All that, I’d suggest, explains the growing chasm between the creator of Star Wars and its followers – something explored at length, of course, in the documentary feature, The People vs. George Lucas. So with all this being the case, what about that other question: why do so many fans remain devoted to a cause they find so frustrating? On this subject, Adam Summers made a great point in 2005: “We hate everything about Star Wars. But the idea of Star Wars… the idea we love.”
“To be a Star Wars fan,” Summers wrote, “one must possess the ability to see a million different failures and downfalls, then somehow assemble them into a greater picture of perfection.”
For all but the most ardent detractors, even the bleaker moments in the Star Wars franchise have their good points. Amid the Prequel Trilogy, for example, we had John Williams’ reliably magnificent music and Ian McDiarmid’s lip-smackingly fun performance as Palpatine.
Besides, Star Wars fans aren’t some hive mind, as the anecdote from the top of this piece underlines. Cast your eye across the web, and the overwhelming opinion appears to be that Return of the Jedi was a colossal disappointment. For this writer, whose affection trumps the quite reasonable criticisms of that chapter, Return of the Jedi remains an absolute treat – bursting with colorful characters and ending with a rip-roaring space battle. Look beyond the petitions and other knee-jerk reactions from some quarters, and you’ll find a more nuanced response to The Last Jedi. Once again, it’s possible to like some parts of the movie, but others, less so.

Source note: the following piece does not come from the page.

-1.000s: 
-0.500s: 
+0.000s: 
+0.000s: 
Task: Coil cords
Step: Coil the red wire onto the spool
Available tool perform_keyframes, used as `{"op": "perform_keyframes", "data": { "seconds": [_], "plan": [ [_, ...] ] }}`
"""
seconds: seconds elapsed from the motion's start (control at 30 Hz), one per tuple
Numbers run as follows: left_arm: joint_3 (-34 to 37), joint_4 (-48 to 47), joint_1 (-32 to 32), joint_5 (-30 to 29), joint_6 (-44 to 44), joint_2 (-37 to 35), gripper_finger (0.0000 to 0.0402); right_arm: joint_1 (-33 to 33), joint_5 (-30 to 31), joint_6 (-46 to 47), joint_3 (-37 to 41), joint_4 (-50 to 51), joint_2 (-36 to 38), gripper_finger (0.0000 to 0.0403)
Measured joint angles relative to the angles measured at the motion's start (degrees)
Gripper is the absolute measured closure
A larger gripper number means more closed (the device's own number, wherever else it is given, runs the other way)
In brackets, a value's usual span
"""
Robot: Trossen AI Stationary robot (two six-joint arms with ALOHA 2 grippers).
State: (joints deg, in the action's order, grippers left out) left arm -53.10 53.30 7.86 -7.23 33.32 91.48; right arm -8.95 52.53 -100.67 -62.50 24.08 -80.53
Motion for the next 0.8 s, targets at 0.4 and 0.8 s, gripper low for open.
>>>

From 1977 onwards, Star Wars has established itself as a franchise that thrives on emotion rather than cold, hard logic. We accept the sounds of pew-pew lasers in the vacuum of space because it’s a fairy tale. We know a war machine like the Death Star doesn’t make technical sense, but the child’s part of our brain marvels at the concept all the same. Maybe this also explains why Star Wars fans have persisted, through the dark times between 1983 to the late 90s, when the franchise vanished from cinemas, to some of the more controversial decisions that have emerged from Lucasfilm under Disney’s ownership. We don’t just love the idea of Star Wars, but also the stirring of emotion it gives us when we think back on it.
In this regard, maybe we really are like C-3PO, trudging through the sand and moaning about our lot in life. We may grouse and complain, but secretly, the frustration and anger is all part of the Star Wars adventure.